Microscopic evaluation of two-photon activated molecular nanomachines for next generation targeted cancer therapeutics

Abstract

Unidirectional molecular nanomachines are small organic molecules consisting of two distinct halves; a stator, and rotor, connected by a sterically overcrowded carbon-carbon double bond. When excited with specific wavelengths of light, commonly used 355 and 365 nm, a cis-trans isomerisation occurs, resulting in a unidirectional 360° rotary mechanism capable of overcoming Brownian motion. This has previously been exploited to mechanically damage the outer membranes of cells, triggering an acceleration of irreversible necrotic cell death.
Herein a series of systematic live-cell fluorescence microscopy studies are reported evaluating the capability of new functionalised molecular nanomachines to induce premature cell death. Specifically, work has been carried out to develop methodology and instrumentation capable of activating these molecules with more biologically favourable NIR wavelengths by way of two-photon activation - utilising pulsed (fs) laser light.

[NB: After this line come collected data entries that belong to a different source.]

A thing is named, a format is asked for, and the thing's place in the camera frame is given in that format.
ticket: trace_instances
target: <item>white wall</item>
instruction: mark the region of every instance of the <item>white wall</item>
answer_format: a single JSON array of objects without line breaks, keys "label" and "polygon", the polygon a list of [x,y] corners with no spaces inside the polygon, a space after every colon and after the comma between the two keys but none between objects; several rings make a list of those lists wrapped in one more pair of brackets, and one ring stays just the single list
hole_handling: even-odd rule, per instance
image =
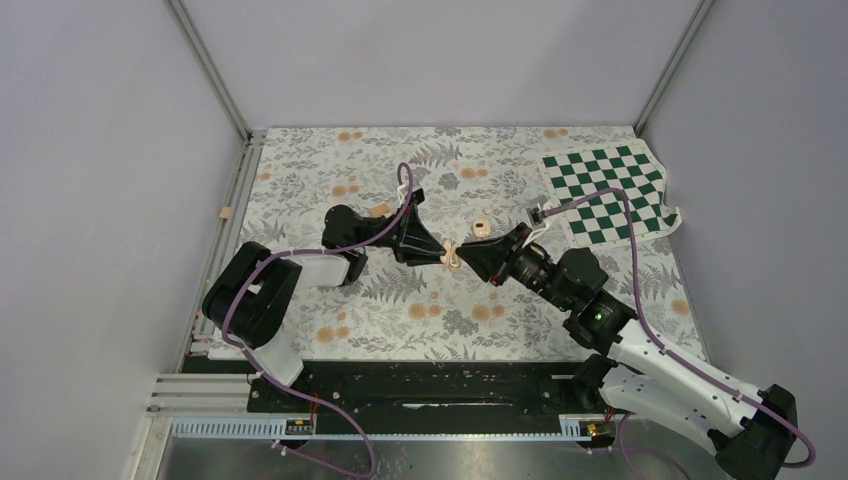
[{"label": "white wall", "polygon": [[237,138],[161,1],[0,7],[0,477],[121,473]]},{"label": "white wall", "polygon": [[818,447],[782,480],[845,476],[846,24],[841,0],[719,2],[647,131],[713,360],[792,391]]},{"label": "white wall", "polygon": [[633,124],[697,0],[188,0],[253,128]]}]

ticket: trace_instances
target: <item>table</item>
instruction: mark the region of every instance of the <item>table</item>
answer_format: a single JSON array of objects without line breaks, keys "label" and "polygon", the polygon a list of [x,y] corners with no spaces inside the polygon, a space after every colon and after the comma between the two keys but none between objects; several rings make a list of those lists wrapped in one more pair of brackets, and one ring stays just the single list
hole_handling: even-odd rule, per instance
[{"label": "table", "polygon": [[[524,221],[527,203],[548,196],[534,160],[546,152],[635,138],[630,127],[275,128],[267,133],[240,233],[272,251],[320,245],[328,208],[367,214],[397,206],[395,169],[412,166],[426,201],[419,211],[437,239],[473,239],[474,219],[492,235]],[[537,240],[559,258],[559,227]],[[689,352],[705,351],[668,238],[639,244],[648,321]],[[633,306],[630,251],[596,252],[610,275],[605,288]],[[581,361],[591,352],[562,328],[562,314],[515,281],[485,284],[463,266],[409,268],[386,249],[368,249],[360,279],[342,288],[297,294],[284,333],[305,359]],[[210,359],[240,359],[210,341]]]}]

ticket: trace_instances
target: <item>metal frame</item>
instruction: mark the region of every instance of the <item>metal frame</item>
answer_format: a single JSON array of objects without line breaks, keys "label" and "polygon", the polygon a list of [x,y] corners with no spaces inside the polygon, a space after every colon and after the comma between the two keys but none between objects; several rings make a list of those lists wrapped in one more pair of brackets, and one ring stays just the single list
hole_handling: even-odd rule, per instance
[{"label": "metal frame", "polygon": [[255,375],[159,375],[147,406],[150,413],[166,415],[233,414],[247,411],[250,382]]},{"label": "metal frame", "polygon": [[[349,435],[291,435],[285,433],[287,420],[307,420],[308,415],[282,413],[270,417],[237,417],[237,418],[177,418],[174,419],[171,435],[182,438],[216,438],[216,439],[243,439],[243,440],[285,440],[285,441],[309,441],[309,440],[340,440],[340,441],[362,441],[358,434]],[[526,442],[589,442],[590,436],[581,435],[580,422],[597,421],[599,419],[574,418],[569,415],[560,415],[559,423],[562,428],[561,434],[556,433],[519,433],[519,434],[416,434],[416,435],[387,435],[368,434],[372,441],[448,441],[448,442],[512,442],[516,440]]]},{"label": "metal frame", "polygon": [[200,33],[197,31],[197,27],[194,25],[194,21],[191,19],[191,15],[189,15],[185,4],[182,0],[166,0],[165,4],[174,16],[177,26],[180,28],[189,48],[200,64],[200,68],[206,75],[206,79],[209,80],[209,86],[212,87],[212,91],[215,93],[218,101],[221,102],[221,106],[224,107],[227,118],[229,118],[236,133],[241,137],[242,141],[248,141],[250,139],[250,126],[245,122],[244,117],[238,109],[238,105],[236,105],[233,96],[230,95],[227,84],[224,83],[224,79],[221,78],[221,72],[218,71],[218,67],[212,61],[209,50],[206,48],[206,44],[203,43],[203,39],[200,38]]},{"label": "metal frame", "polygon": [[666,62],[665,67],[660,74],[660,78],[657,79],[654,89],[648,96],[648,101],[645,102],[645,106],[642,107],[642,111],[636,118],[636,124],[633,125],[633,131],[636,133],[637,137],[642,138],[642,134],[645,132],[645,129],[648,127],[648,123],[654,116],[657,106],[665,95],[671,81],[677,74],[680,64],[689,52],[689,48],[692,46],[692,43],[698,36],[698,32],[701,31],[701,27],[704,25],[704,22],[707,20],[707,17],[716,3],[717,0],[701,0],[695,8],[695,13],[692,14],[692,17],[689,19],[689,23],[686,24],[686,28],[683,30],[683,35],[681,35],[680,40],[677,41],[677,45],[674,47],[671,57],[669,57],[668,62]]},{"label": "metal frame", "polygon": [[[193,308],[190,312],[191,321],[183,335],[183,343],[181,345],[186,348],[185,351],[191,350],[193,339],[202,340],[204,338],[211,338],[215,330],[212,322],[205,318],[199,318],[195,321],[195,315],[200,309],[206,288],[210,282],[218,277],[224,265],[227,264],[235,252],[235,246],[238,242],[239,232],[241,231],[241,222],[244,220],[244,215],[247,211],[250,191],[253,188],[253,181],[256,177],[256,169],[259,167],[259,159],[262,157],[262,147],[264,144],[264,134],[252,135],[250,142],[236,162],[236,168],[233,170],[230,186],[224,198],[224,206],[230,208],[230,215],[226,219],[220,219],[215,230],[212,246],[203,269],[203,276],[201,277],[195,301],[192,304]],[[179,372],[182,368],[184,358],[184,356],[180,356],[176,372]]]},{"label": "metal frame", "polygon": [[171,434],[171,417],[160,416],[149,420],[144,448],[135,469],[130,472],[133,480],[156,480],[159,467],[165,457],[165,447]]}]

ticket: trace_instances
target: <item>green and white checkerboard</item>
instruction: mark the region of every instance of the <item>green and white checkerboard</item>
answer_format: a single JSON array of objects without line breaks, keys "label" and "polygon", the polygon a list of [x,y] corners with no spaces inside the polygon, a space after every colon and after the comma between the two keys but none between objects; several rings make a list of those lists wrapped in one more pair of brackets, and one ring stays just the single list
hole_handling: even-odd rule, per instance
[{"label": "green and white checkerboard", "polygon": [[[552,153],[538,164],[553,203],[563,205],[609,187],[624,190],[630,199],[637,241],[663,237],[680,226],[679,210],[663,204],[665,168],[642,140]],[[572,248],[603,250],[628,244],[623,206],[613,194],[592,199],[559,217]]]}]

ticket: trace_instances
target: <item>purple cable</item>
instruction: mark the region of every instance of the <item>purple cable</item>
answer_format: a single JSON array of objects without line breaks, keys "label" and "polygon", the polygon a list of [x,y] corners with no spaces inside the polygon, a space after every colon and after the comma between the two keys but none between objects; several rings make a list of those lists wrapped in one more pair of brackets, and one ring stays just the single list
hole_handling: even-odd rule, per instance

In addition, experiments aimed at assessing newly developed families of molecular nanomachines capable of crossing the phospholipid bilayer and activating confined and controlled rotary mechanism from within the cell are presented.
Key findings are presented showing how functionalisation of molecular nanomachines, with diamine moieties of various levels of methyl substitution, is able to induce a bathochromic shift in activation wavelength. Specifically, a greater level of amine substitution by electron donating alkyl chains is shown to increase this effect when attached to the rotor half of the nanomachine. Activation of polyethylene glycol functionalised nanomachines by way of a two-photon process is also illustrated both when in solution and, importantly, from within the cell. This is also extended to nanomachines functionalised with the mitochondrial targeted triphenylphosphine addend.
These developments are then combined. Using attempts to activate internalised molecular nanomachines functionalised with triphenylphosphine from withinside cells. Specifically using therapeutically favourable, less phototoxic, 710 nm NIR wavelengths to induce more biologically compatible routes towards cell death, such as apoptosis. Miscopy images are presented illustrating that with the combination of these techniques, with short precisely designed windows of laser exposure, it is possible to observe clear morphological features of cell death without the addition of fluorescent signs of necrosis.
These results represent a significant step forward towards the development of next generation targeted cancer therapeutics, but also leave a clear avenue for further work within the field. Suggestions are presented on how to extend this research, specifically on methods to measure the multiphoton cross section of photomechanical compounds, such as molecular nanomachines, more accurately. As well as methods for measuring apoptosis caused by nanomechanical damage, and importantly, how to distinguish this from necrotic processes.